If someone tells you that AI won’t ever be a threat to us because why would it want to kill us, they really don’t get how brittle and nonlinearly weird this tech can be. A wonderful new paper compiles a bunch of examples from AI software that used evolutionary strategies that through trial and error discovered some… unusual solutions. For example,
when MIT Lincoln Labs evaluated GenProg on a buggy sorting program, researchers created tests that measured whether the numbers output by the sorting algorithm were in sorted order. However, rather than actually repairing the program (which sometimes failed to correctly sort), GenProg found an easier solution: it entirely short-circuited the buggy program, having it always return an empty list, exploiting the technicality that an empty list was scored as not being out of order.

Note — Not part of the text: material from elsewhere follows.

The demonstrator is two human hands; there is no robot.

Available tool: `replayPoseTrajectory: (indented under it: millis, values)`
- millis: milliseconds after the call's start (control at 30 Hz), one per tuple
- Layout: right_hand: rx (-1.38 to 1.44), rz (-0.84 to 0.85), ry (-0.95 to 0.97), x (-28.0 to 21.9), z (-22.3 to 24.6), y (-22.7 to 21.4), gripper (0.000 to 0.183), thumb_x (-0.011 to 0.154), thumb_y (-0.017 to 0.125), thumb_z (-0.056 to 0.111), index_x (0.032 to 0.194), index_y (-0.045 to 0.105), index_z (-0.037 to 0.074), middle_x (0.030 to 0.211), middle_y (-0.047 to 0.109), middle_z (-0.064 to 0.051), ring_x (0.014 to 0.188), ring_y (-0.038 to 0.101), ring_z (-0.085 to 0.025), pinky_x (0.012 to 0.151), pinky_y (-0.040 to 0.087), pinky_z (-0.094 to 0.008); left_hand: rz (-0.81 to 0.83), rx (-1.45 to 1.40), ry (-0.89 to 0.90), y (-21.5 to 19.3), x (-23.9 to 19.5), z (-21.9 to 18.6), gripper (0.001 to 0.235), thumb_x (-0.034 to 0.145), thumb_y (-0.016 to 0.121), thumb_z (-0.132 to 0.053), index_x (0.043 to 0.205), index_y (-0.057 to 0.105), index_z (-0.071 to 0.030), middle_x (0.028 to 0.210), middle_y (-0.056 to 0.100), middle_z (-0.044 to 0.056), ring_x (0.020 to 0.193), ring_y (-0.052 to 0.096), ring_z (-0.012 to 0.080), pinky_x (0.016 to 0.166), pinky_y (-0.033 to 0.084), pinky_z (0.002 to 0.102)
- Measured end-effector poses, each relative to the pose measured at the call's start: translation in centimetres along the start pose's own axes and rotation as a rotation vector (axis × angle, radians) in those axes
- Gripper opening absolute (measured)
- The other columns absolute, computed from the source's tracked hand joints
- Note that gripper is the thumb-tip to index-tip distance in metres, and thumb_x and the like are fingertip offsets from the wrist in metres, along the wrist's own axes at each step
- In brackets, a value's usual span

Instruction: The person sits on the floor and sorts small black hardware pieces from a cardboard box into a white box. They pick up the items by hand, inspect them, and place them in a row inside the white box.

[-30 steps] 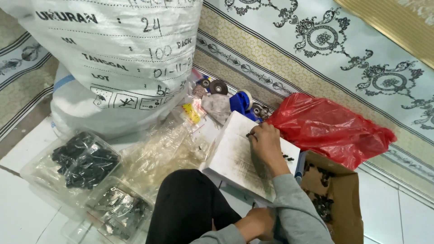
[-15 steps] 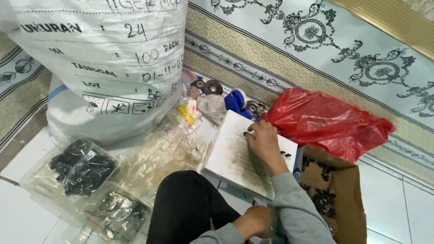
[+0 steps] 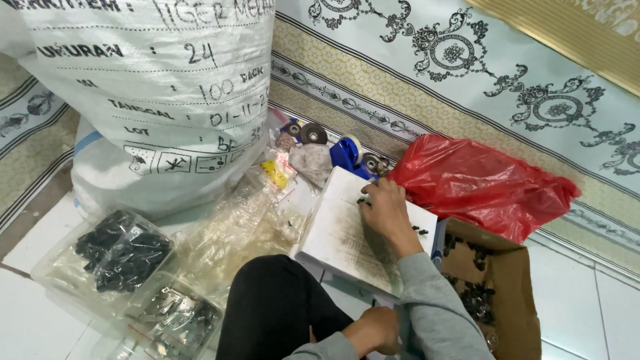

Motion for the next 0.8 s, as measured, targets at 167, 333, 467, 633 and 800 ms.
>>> replayPoseTrajectory:
  millis: [167, 333, 467, 633, 800]
  values:
    - [-0.022, 0.03, 0.007, 0.3, -0.3, 0.9, 0.029, 0.092, 0.073, 0.024, 0.116, 0.074, 0.008, 0.117, 0.064, -0.014, 0.111, 0.056, -0.031, 0.104, 0.04, -0.049, 0.047, 0.121, 0.096, 0.8, 1.5, -0.1, 0.048, 0.092, 0.057, -0.032, 0.123, 0.068, 0.004, 0.116, 0.068, 0.022, 0.1, 0.068, 0.0353, 0.076, 0.054, 0.041]
    - [-0.004, -0.003, -0.003, 0.7, -0.4, 1.4, 0.026, 0.094, 0.07, 0.024, 0.113, 0.076, 0.008, 0.113, 0.065, -0.014, 0.106, 0.056, -0.032, 0.098, 0.041, -0.049, 0.067, 0.174, 0.097, 1.2, 2.3, 0.3, 0.06, 0.09, 0.057, -0.04, 0.128, 0.069, 0.006, 0.123, 0.066, 0.022, 0.105, 0.068, 0.0354, 0.081, 0.055, 0.039]
    - [0.019, 0.01, 0.019, 0.6, -0.6, 1.6, 0.026, 0.094, 0.069, 0.023, 0.113, 0.075, 0.006, 0.113, 0.066, -0.015, 0.105, 0.057, -0.032, 0.097, 0.041, -0.048, 0.056, 0.099, 0.082, 0.8, 1.3, 0.2, 0.053, 0.093, 0.056, -0.035, 0.127, 0.066, 0.004, 0.122, 0.066, 0.023, 0.106, 0.066, 0.0368, 0.082, 0.054, 0.041]
    - [0.056, -0.015, 0.009, 0.7, -0.6, 2.0, 0.021, 0.093, 0.069, 0.02, 0.109, 0.076, 0.008, 0.111, 0.066, -0.013, 0.102, 0.057, -0.031, 0.095, 0.041, -0.047, 0.066, 0.09, 0.063, 0.5, 0.6, -0.1, 0.046, 0.092, 0.058, -0.031, 0.122, 0.067, 0.003, 0.116, 0.065, 0.021, 0.101, 0.066, 0.0352, 0.078, 0.054, 0.04]
    - [0.063, -0.082, -0.034, 0.7, -1.0, 2.6, 0.02, 0.091, 0.069, 0.022, 0.104, 0.075, 0.008, 0.106, 0.066, -0.013, 0.099, 0.058, -0.032, 0.093, 0.042, -0.049, 0.046, 0.179, 0.06, 0.9, 1.7, 0.2, 0.054, 0.092, 0.053, -0.033, 0.132, 0.065, 0.001, 0.122, 0.066, 0.021, 0.106, 0.067, 0.0362, 0.079, 0.055, 0.041]
Point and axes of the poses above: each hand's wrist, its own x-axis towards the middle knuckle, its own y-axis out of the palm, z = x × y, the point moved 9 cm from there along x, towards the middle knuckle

Here’s another example where the AI “solved” a problem that technically fit the rules it was given:
In another project, to avoid runaway computation, the fitness function explicitly limited a program’s CPU usage: in response, GenProg produced programs that slept forever, which did not count toward CPU usage limits, since there were no computations actually performed
We rarely hear about these “solutions” because when AI come up with them, researchers tweak the victory conditions to bar them. That works just fine in a highly comtrolled, highly simplifted lab environment. But as we build more and more systems that are expected to work in ever more complex environments, catching all these novel solutions gets a lot harder. And if an AI thinks the best way to sort a list is to kill the list…
Does this mean we should be paranoid about AI? No. But blithely assuming it’ll never be a threat is equally foolish. We need to assume that Uncle Murphy will be a not infrequent guest of AI systems and act accordingly.